Adapting Faster and Mask R-CNN to Count Objects

This repository contains Jupyter notebooks created for various tasks - from analyzing the dataset to running experiments - to common code implementing PyTorch datasets and models which are used in the notebooks.

Apart from standard libraries such as numpy, pandas and PyTorch, Detectron2 also needs to be installed. Details can be found here. Some additional details may need to be adjusted on a per machine basis, such as paths to directories.

Below are descriptions for each file.

Notebooks

All notebooks can be found in the notebooks/ folder, except for the GRAM notebook which, due to its size, could not be uploaded to GitHub but can be found here. Some notebooks will require the download of the dataset here.

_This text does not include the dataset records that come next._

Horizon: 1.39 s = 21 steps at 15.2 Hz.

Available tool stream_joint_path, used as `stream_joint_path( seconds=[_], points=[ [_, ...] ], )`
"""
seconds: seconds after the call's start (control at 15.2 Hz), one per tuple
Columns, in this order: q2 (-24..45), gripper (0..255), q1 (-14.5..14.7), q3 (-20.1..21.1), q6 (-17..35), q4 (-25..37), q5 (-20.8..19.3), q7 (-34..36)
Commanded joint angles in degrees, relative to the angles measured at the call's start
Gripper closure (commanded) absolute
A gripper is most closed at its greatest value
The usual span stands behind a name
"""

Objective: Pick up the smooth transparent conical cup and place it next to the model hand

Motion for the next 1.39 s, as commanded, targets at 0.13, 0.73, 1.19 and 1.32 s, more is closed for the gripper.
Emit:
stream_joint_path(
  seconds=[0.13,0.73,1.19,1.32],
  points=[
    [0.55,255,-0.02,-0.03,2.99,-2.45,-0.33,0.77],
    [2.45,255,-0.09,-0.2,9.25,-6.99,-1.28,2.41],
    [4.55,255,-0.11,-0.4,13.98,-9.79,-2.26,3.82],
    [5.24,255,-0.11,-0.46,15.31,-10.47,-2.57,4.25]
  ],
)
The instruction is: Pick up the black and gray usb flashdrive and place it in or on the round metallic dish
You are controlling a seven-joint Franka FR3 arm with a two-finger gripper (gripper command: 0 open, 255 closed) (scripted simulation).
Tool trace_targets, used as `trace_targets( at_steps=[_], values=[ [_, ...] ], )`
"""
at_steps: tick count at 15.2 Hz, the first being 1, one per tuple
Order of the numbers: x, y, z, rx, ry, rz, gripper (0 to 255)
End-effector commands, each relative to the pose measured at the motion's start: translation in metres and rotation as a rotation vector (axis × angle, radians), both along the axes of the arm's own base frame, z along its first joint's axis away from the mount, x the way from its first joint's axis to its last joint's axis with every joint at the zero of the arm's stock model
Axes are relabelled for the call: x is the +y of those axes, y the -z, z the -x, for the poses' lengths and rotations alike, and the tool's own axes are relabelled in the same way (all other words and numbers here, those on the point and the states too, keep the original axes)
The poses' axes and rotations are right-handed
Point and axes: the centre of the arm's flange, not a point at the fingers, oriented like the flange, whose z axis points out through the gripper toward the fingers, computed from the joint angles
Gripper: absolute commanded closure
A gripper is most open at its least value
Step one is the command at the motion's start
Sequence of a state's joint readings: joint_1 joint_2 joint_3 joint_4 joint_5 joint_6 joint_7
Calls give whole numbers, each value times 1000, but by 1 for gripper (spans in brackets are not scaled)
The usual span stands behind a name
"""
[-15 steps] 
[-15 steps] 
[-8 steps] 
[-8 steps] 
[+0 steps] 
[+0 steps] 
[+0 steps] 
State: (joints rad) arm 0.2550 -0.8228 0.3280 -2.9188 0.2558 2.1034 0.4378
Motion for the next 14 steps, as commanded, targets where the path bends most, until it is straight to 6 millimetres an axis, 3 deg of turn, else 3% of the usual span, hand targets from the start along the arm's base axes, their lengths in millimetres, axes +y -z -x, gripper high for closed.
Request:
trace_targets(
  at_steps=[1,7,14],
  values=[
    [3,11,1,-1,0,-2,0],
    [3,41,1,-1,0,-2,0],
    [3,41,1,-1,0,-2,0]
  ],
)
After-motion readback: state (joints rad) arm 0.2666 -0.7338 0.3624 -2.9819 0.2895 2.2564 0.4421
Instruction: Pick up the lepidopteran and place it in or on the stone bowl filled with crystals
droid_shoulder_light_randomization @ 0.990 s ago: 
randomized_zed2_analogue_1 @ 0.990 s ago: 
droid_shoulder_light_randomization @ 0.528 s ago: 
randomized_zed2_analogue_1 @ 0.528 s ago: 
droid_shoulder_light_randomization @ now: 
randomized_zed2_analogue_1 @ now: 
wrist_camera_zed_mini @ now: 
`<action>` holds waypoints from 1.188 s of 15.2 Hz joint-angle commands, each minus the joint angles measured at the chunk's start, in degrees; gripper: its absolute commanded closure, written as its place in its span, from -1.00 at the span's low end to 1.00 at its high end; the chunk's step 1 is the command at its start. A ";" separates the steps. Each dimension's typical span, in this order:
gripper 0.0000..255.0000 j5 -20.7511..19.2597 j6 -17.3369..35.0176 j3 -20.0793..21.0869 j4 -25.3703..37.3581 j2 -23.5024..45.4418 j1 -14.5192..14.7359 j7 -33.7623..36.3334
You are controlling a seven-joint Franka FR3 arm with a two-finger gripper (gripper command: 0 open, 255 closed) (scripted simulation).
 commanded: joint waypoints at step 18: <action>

  • Detectron: contains preliminary experimentation with Detectron2
  • GRAM: analysis of the M-30 video sequence from the GRAM-RTM, used for the conversion of the provided bounding box annotations in XML to labels for each frame (count of cars) and manual inspection of correctness of the labels. Warning: around 500MB in size, may take a while to load.
  • Data Analysis: analysis of distribution of labels among train, validation and test sets.
  • RCNN: preliminary tests on adapting RCNN models to count objects
  • Maps: used to generate and store feature maps from backbones to be used with models under rcnn_models/ for the comparison notebooks
  • Specialized NNs: preliminary tests on using the specialized NN from BlazeIt. Note: this notebook was created to be used with Google Colab.
  • Comparisons: contains tests for performance (subsection 4.1 in the PDF) and usage of different backbones (subsection 4.2 in PDF)
  • Comparisons2: contains tests for performance comparison while using Adam optimizer for specialized NN, and correlations (subsection 4.3 in PDF)
  • Comparisons3: contains tests for comparing performance with RCNN models (subsection 4.4 in PDF)

Common code

  • gram.py: PyTorch dataset for M-30 video sequence from GRAM-RTM and labels of counts of cars
  • act_maps.py: PyTorch dataset used to load activation maps generated in Maps notebook instead of M-30 frames
  • rcnn.py: RCNN models from Detectron2 adapted so that the forward pass outputs the count of cars in an image
  • specialized_nn.py: specialized NN code adapted from BlazeIt
  • rcnn_models/linear_1_conv_1: Architecture 1 in PDF
  • rcnn_models/linear_2_conv_1: Architecture 2 in PDF
  • rcnn_models/linear_1_conv_2: Architecture 3 in PDF
  • rcnn_models/linear_2_conv_2: Architecture 4 in PDF
  • rcnn_models/linear_3_conv_3: Architecture 5 in PDF